An Interview with Retiring History Instructor Richard Nathan

An Interview with Retiring History Instructor Richard Nathan

Ian Brown, News Editor

Throughout your time at Laguna, what is one thing that has stayed the same, and what has changed?

“I would say it has certainly become more structured. In my view, this is generally a good thing, although it may have inhibited the creativity of certain individuals.

But overall, the number of people who “fall through the cracks” has greatly diminished. When I first started, it could be difficult to organize students as a teacher, but over time, things have become significantly more structured. Shall we say, we are a more “professional” school than when I started.”

What has been a favorite memory from your time teaching?

“There are many wonderful memories I could name here, of course. For me, though, the opportunity to teach a very high-level class to outstanding students is highly enjoyable.

I also loved my time in the middle school teaching 7th Grade World Geography. I absolutely loved it!

I was able to design my own curriculum, and I enjoyed incorporating my own stories and footage from the BBC that I was able to pick myself.”

If you could do something over in your time teaching, what would it be?

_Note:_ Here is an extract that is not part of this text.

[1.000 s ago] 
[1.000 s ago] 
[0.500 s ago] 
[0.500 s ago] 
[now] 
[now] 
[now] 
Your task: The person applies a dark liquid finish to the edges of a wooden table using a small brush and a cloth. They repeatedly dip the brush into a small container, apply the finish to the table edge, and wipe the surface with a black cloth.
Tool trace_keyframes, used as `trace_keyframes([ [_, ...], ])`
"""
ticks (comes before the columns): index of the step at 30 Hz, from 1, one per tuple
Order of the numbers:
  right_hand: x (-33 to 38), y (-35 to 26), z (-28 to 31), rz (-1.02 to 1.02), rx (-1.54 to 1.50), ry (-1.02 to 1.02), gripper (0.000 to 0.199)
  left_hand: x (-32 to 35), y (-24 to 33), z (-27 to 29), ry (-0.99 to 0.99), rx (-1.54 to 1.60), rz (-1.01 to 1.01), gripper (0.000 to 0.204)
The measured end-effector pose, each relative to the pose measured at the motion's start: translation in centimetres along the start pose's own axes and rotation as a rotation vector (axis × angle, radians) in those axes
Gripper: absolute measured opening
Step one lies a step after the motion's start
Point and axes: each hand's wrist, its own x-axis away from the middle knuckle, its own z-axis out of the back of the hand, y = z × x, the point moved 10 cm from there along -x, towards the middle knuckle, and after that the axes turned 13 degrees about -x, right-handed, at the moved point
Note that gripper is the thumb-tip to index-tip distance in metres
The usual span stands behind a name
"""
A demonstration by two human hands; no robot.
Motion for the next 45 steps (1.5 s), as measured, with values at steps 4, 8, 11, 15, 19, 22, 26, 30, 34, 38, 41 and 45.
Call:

“I’m thinking back to the very beginning during my first years of teaching when I taught middle school American history. I realized that, by the end of the year, we hadn’t even got to the Civil War. So yes, I would probably restructure that class so that I didn’t go into too much depth in things that were interesting, but perhaps not as essential as learning about the modern era.

On a daily basis, the class was fine, but the year’s curriculum was a bit skewed.”

What have you learned from teaching at Laguna? Who/what taught you this?

“I’ve certainly learned to be much more patient than my natural inclination. I realized after a few years that, yes, this is a high-powered prep school, but it is still wrong of me to assume that everyone “gets it.”

It was certainly a struggle, especially with more general 9th grade Civ classes. But in general, I was able to learn how to accommodate a wide range of abilities in my teaching much better than when I started.”

What is special about Laguna?

“I’d say the thing I’ve liked about Laguna in my time there is that because it is relatively small compared to its major rivals, no one really falls through the cracks. Everyone is an individual, and you get to have a friendly relationship with the faculty. Particularly, if you have been involved since 9th grade, as I have for quite a few years, you get to watch them grow up and mature through high school. So, to some degree, you get to know them all, and that is very rewarding.”

What will you miss most about teaching?

“I’ll miss the regular contact with both adults and teenagers, which I have found stimulating through the years. However, I will also miss what I have always strived to work for, which is my own professional improvement. I am of the opinion that there is always more to learn, and I have had the opportunity to teach quite a number of subjects, which I believe has allowed me to continue learning a variety of subjects, and this has kept me going through the years. I’m grateful that I have taught a wide range of classes and with a wide range of age groups, and that’s very rewarding.